In 2003, Dan produced an audio book on CD entitled The Lotus Seed Poems, a suite of poems recollecting his experience of living with a meditation master whom he lived with in India. He is currently working on two new collections. The Shipyard Cantos recounts his work as a welder in the Quincy Shipyards in the late 1960s. The Ground We Stand On contemplates his early life in Holyoke, MA once known as the “paper city of world.” His work is a contemplation on where the spiritual and material converge on the landscape of character, and the character of landscape.

He is grateful for the tireless generosity of Jack Powers, whose lifetime has been dedicated to nurturing the poets and artists of Boston and beyond.



Edward J. Carvalho is a twice-nominated Pushcart Prize writer (2004-2005) who has been writing poetry for over 20 years. He is the author of several self-published chapbooks and unpublished full-length collections of poetry, including the latest manuscript, solitary, poor, nasty, brutish and short, scheduled to be published later this year. His poetry - lauded by Nobel laureate, Elie Wiesel and poet, Martin Espada - has appeared in various national journals around the country. Mr. Carvalho holds an M.F.A. in creative writing from Goddard College with future academic plans that include the pursuit of a doctorate in literature and criticism focusing on Walt Whitman.



Simon Schattner is a poet, musician who incorporates both into his regular open mike performances at Stone Soup, which he is a regular participant in. Samples of both are available on his website.

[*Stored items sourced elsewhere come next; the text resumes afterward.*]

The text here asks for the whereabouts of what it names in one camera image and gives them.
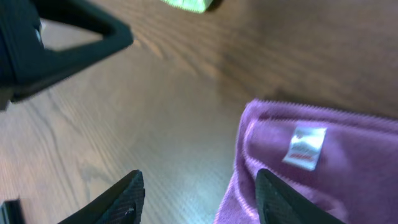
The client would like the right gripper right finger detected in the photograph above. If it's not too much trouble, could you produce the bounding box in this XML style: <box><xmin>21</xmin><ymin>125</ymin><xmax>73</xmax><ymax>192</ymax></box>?
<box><xmin>255</xmin><ymin>169</ymin><xmax>343</xmax><ymax>224</ymax></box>

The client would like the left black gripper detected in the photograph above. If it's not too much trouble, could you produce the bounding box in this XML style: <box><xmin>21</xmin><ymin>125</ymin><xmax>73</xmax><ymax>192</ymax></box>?
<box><xmin>1</xmin><ymin>0</ymin><xmax>133</xmax><ymax>111</ymax></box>

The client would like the purple cloth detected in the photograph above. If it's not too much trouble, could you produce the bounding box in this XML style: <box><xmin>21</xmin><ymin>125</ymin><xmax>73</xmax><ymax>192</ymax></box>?
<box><xmin>215</xmin><ymin>100</ymin><xmax>397</xmax><ymax>223</ymax></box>

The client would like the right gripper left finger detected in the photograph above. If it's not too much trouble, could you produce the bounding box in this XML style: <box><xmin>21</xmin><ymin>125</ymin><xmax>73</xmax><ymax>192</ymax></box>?
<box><xmin>60</xmin><ymin>170</ymin><xmax>146</xmax><ymax>224</ymax></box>

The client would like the folded green cloth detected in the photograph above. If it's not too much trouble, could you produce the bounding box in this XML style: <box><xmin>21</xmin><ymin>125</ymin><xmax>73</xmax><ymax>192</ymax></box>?
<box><xmin>162</xmin><ymin>0</ymin><xmax>213</xmax><ymax>14</ymax></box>

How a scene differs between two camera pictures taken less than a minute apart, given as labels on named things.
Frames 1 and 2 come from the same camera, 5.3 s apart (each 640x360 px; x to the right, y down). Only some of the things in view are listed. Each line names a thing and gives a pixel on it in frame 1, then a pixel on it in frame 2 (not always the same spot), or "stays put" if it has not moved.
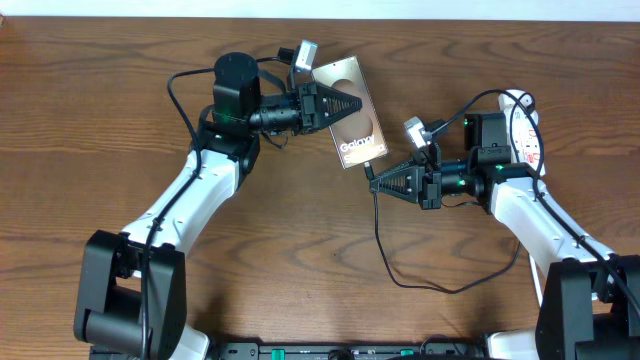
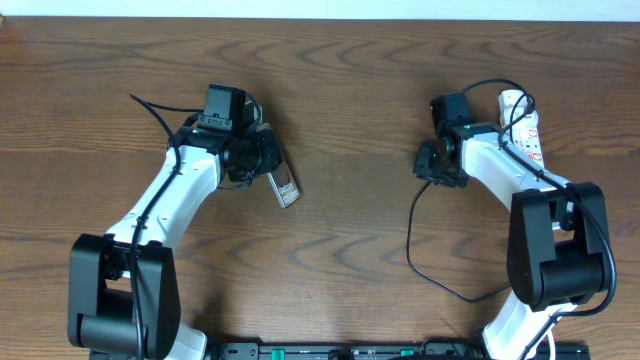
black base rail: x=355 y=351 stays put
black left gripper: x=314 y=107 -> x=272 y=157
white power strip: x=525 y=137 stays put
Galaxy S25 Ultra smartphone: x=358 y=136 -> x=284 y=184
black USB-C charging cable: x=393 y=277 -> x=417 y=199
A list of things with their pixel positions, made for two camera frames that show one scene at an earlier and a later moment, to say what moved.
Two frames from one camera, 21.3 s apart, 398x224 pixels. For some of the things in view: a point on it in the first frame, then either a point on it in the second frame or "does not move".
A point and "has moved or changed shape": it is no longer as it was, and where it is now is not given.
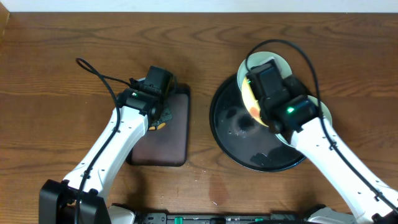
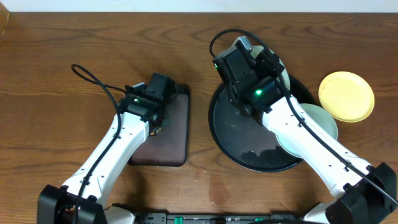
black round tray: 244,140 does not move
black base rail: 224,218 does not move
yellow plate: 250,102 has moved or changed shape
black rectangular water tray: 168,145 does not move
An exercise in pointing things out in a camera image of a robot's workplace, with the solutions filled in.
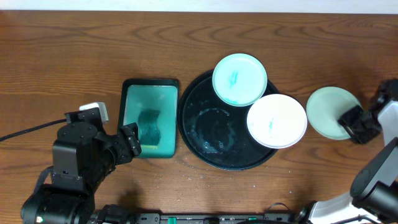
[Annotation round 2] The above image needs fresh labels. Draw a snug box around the green yellow scrub sponge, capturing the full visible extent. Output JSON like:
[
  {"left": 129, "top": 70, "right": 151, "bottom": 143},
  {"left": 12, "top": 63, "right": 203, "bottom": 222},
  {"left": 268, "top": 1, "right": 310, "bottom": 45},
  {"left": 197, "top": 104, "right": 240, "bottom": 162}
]
[{"left": 137, "top": 110, "right": 161, "bottom": 146}]

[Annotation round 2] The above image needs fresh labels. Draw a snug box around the mint green plate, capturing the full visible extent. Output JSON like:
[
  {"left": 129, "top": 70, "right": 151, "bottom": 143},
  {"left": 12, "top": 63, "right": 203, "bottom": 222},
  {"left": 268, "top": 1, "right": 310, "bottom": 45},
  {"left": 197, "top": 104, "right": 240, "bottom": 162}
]
[
  {"left": 306, "top": 86, "right": 362, "bottom": 140},
  {"left": 212, "top": 54, "right": 268, "bottom": 107}
]

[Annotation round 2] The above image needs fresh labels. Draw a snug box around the white pink plate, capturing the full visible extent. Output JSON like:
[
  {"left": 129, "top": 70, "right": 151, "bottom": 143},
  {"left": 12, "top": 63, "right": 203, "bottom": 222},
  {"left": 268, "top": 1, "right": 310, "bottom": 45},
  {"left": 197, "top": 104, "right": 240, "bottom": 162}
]
[{"left": 246, "top": 94, "right": 307, "bottom": 149}]

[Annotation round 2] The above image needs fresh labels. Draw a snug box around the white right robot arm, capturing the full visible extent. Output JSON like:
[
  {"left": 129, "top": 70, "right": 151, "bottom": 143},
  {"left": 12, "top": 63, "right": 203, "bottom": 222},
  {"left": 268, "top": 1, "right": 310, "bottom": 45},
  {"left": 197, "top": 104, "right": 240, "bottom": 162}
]
[{"left": 294, "top": 79, "right": 397, "bottom": 223}]

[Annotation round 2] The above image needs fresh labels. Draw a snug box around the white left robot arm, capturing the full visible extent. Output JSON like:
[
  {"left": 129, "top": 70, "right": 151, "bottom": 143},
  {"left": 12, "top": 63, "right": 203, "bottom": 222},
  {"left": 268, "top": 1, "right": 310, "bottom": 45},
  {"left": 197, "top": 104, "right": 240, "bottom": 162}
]
[{"left": 21, "top": 108, "right": 142, "bottom": 224}]

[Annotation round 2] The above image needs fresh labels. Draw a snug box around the black rectangular soapy water tray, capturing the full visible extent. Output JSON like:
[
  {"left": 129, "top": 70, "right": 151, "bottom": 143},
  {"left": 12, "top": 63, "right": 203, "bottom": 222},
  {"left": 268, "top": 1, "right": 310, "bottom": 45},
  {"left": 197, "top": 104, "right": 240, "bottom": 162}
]
[{"left": 118, "top": 78, "right": 179, "bottom": 159}]

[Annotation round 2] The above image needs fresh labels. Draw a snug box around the round black serving tray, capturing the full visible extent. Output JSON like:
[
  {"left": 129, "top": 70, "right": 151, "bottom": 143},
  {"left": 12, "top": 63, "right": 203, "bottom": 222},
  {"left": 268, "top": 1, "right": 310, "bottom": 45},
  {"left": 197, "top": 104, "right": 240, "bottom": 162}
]
[{"left": 177, "top": 70, "right": 277, "bottom": 170}]

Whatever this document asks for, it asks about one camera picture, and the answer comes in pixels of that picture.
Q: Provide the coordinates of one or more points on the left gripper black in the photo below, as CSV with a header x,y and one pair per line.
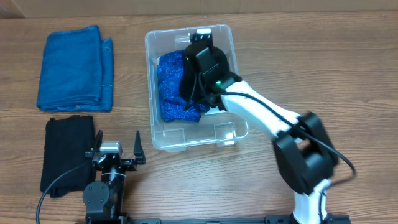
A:
x,y
140,155

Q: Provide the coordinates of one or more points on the black cloth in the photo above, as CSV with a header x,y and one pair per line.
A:
x,y
206,73
66,141

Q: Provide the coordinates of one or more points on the blue sparkly cloth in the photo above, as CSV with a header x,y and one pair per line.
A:
x,y
172,104

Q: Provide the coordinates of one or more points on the clear plastic container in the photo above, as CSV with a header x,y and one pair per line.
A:
x,y
221,129

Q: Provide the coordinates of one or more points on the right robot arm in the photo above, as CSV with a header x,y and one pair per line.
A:
x,y
304,153

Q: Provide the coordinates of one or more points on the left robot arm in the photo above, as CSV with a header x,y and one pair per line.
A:
x,y
104,198

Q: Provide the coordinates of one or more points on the folded blue denim cloth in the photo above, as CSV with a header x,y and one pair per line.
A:
x,y
77,72

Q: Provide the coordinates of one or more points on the white paper label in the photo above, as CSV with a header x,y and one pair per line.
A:
x,y
213,111

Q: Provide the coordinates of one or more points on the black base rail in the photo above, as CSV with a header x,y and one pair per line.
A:
x,y
269,219

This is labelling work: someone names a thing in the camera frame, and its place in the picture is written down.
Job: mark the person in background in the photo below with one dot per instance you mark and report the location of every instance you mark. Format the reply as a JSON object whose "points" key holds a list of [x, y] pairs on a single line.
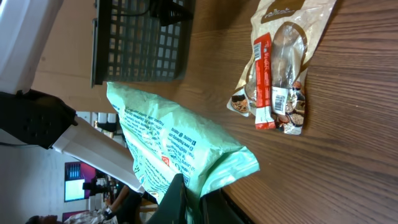
{"points": [[121, 211]]}

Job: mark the beige brown snack pouch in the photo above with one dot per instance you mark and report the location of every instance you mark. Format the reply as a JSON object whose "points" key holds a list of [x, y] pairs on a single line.
{"points": [[296, 27]]}

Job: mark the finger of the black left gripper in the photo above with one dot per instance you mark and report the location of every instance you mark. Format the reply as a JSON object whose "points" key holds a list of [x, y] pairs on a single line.
{"points": [[168, 12]]}

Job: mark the background computer monitor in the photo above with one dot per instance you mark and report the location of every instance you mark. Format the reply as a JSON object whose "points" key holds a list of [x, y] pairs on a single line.
{"points": [[76, 174]]}

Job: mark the red snack bar packet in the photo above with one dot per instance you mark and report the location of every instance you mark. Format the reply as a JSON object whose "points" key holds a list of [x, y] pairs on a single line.
{"points": [[262, 59]]}

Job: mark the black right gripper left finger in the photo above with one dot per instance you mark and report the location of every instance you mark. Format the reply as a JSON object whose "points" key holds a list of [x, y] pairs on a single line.
{"points": [[173, 207]]}

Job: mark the grey plastic mesh basket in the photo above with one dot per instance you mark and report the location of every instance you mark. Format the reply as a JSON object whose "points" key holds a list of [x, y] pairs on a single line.
{"points": [[131, 46]]}

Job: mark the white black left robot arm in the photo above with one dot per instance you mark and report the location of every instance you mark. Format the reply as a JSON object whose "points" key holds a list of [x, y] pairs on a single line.
{"points": [[37, 118]]}

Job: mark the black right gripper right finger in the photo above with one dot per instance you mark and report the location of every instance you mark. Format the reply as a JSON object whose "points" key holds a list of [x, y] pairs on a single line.
{"points": [[218, 208]]}

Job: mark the teal orange snack packet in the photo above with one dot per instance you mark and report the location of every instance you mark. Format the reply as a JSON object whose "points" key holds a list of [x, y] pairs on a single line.
{"points": [[166, 139]]}

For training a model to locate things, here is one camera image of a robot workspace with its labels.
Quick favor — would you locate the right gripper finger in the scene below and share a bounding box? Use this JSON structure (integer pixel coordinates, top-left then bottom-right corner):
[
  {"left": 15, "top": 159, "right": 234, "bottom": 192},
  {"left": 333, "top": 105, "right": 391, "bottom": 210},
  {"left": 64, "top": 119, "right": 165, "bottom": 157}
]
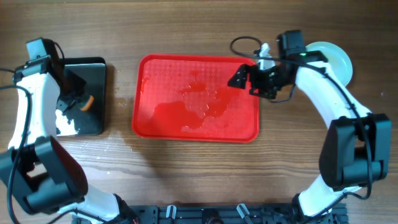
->
[
  {"left": 228, "top": 64, "right": 250, "bottom": 90},
  {"left": 254, "top": 42, "right": 276, "bottom": 71}
]

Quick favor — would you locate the green and orange sponge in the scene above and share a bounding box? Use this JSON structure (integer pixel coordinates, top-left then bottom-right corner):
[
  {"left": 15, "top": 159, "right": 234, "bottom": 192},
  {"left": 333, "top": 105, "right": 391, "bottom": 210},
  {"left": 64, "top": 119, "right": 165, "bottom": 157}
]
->
[{"left": 78, "top": 95, "right": 94, "bottom": 111}]

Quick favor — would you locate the light blue plate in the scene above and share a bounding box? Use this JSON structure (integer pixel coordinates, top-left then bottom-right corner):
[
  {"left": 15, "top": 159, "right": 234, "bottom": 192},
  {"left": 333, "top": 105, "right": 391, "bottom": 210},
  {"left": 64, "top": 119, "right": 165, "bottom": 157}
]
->
[{"left": 306, "top": 42, "right": 353, "bottom": 86}]

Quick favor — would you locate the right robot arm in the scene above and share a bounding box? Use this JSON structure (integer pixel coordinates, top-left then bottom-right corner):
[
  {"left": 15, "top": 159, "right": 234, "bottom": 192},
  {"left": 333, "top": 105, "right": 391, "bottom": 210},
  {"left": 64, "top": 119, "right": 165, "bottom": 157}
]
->
[{"left": 228, "top": 30, "right": 392, "bottom": 223}]

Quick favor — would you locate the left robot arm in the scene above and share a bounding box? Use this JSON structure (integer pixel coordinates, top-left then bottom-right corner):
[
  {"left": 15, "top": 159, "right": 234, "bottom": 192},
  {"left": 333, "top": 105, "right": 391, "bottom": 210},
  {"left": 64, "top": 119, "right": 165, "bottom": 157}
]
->
[{"left": 1, "top": 37, "right": 140, "bottom": 223}]

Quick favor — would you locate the black rectangular tray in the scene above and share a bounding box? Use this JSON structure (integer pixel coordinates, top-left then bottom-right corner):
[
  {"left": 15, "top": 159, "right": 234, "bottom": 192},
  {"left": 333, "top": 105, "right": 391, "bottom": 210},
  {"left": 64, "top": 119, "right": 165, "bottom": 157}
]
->
[{"left": 56, "top": 57, "right": 107, "bottom": 136}]

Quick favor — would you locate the red plastic tray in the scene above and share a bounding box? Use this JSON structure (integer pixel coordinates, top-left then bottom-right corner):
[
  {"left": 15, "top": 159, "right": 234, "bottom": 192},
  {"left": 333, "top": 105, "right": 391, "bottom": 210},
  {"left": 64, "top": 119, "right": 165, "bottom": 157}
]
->
[{"left": 131, "top": 54, "right": 259, "bottom": 143}]

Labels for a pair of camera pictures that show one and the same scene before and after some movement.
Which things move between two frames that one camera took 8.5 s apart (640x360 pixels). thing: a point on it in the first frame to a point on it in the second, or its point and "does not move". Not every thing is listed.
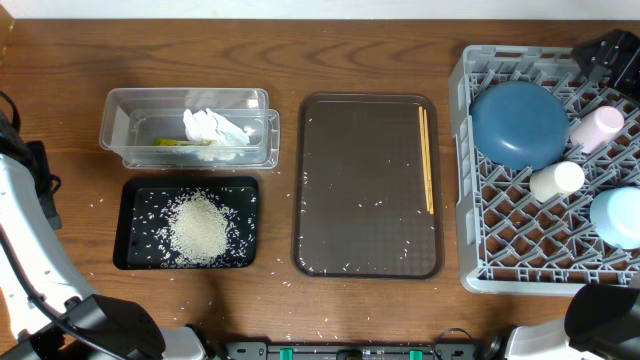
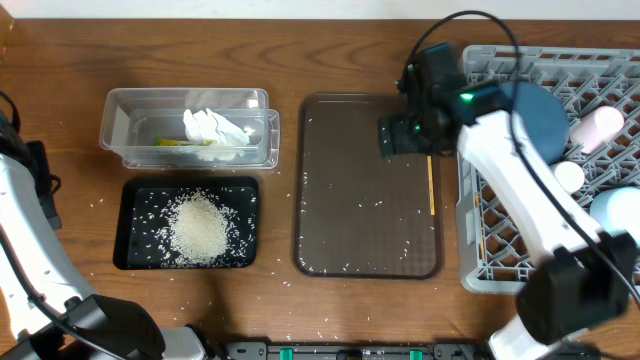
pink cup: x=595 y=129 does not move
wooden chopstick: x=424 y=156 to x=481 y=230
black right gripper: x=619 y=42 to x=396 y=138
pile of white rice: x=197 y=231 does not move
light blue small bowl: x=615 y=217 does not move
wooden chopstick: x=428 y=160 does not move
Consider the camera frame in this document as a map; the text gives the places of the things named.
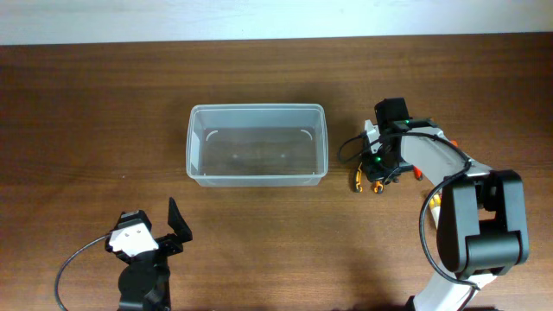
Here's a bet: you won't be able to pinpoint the clear plastic container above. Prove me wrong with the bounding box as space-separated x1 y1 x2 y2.
186 103 329 187

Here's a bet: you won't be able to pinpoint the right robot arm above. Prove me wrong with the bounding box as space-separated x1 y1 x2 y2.
357 98 530 310

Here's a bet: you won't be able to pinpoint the red handled side cutters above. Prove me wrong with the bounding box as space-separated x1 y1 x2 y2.
392 167 423 183

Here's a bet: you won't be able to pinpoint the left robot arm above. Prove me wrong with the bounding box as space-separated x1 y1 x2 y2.
105 198 193 311

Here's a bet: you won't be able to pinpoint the clear box of bits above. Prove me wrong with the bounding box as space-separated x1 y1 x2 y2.
429 194 442 227

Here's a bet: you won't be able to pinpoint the orange black long-nose pliers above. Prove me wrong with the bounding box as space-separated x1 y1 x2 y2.
353 163 384 194

Sample poem from Dan Shanahan.

Edward J. Carvalho's web site.

Simon Schattner's web site.

5/15/06

May 15th: Joanna Nealon and Walter Howard Feature




Photos by Bill Perrault

Stone Soup Poetry meets from 8-10 p.m. every Monday at the Out of The Blue Art Gallery at 106 Prospect Street with an open mike sign-up at 7:30 p.m. On the 15th of May, Joanna Nealon and Walter Howard, Stone Soup staples and longtime friends of Jack Powers, return to continue the celebration of Stone Soup's 35th anniversary.

Joanna Nealon is a Fullbright Scholar who has published five books. In addition to Stone Soup, she has read for various venues such as Tapestry of Voices, Ibbetson Street Press, Walden Pond Poetry and the Newton and Brockton Library series. She has been published in The Aurorean, Ibbetson Street Review, the Stone Soup anthologies, Cosmic Trend, Bitteroot, Northeast Corridor, and Poesis.

Walter Howard is a retired history professor, English teacher, and journalist. He is a member of the Longfellow Society, Natick Writers, and the Wayland Poetry Workshop. His poems have appeared in Motive, Longfellow Journal, Ibbetson Street Press, Journal of Modern Writing, Endicott Review, and others.